> _Stored dataset items_
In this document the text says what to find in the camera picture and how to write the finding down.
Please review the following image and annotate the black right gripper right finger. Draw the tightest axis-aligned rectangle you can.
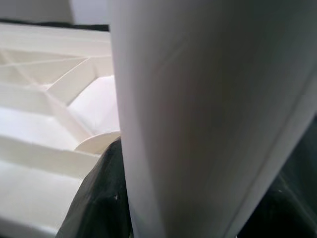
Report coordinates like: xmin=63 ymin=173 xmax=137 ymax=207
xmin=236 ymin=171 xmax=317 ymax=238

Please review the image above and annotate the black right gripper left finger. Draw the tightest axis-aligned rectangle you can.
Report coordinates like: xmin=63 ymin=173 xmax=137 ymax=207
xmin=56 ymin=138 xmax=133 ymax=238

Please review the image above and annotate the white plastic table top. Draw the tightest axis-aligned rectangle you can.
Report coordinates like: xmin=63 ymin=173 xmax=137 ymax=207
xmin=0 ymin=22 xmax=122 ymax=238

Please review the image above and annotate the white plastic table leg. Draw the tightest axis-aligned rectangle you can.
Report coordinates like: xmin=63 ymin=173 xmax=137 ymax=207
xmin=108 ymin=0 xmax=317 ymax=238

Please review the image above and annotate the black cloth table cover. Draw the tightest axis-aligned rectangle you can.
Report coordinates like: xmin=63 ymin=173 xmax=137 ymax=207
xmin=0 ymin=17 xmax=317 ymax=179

> _ACTIVITY_
Hand back all the entries exactly, leaving out the pictures.

> _EXERCISE RESULT_
In this document the text says what to find in the camera picture and how to write the finding down.
Please review the following image and annotate the black right gripper right finger. Draw the tightest axis-aligned rectangle you can.
Report coordinates like: xmin=63 ymin=173 xmax=137 ymax=207
xmin=236 ymin=171 xmax=317 ymax=238

Please review the image above and annotate the black right gripper left finger. Draw the tightest axis-aligned rectangle you can.
Report coordinates like: xmin=63 ymin=173 xmax=137 ymax=207
xmin=56 ymin=138 xmax=133 ymax=238

Please review the image above and annotate the white plastic table top. Draw the tightest axis-aligned rectangle you can.
Report coordinates like: xmin=63 ymin=173 xmax=137 ymax=207
xmin=0 ymin=22 xmax=122 ymax=238

Please review the image above and annotate the white plastic table leg. Draw the tightest axis-aligned rectangle you can.
Report coordinates like: xmin=63 ymin=173 xmax=137 ymax=207
xmin=108 ymin=0 xmax=317 ymax=238

Please review the image above and annotate the black cloth table cover. Draw the tightest axis-aligned rectangle you can.
Report coordinates like: xmin=63 ymin=173 xmax=137 ymax=207
xmin=0 ymin=17 xmax=317 ymax=179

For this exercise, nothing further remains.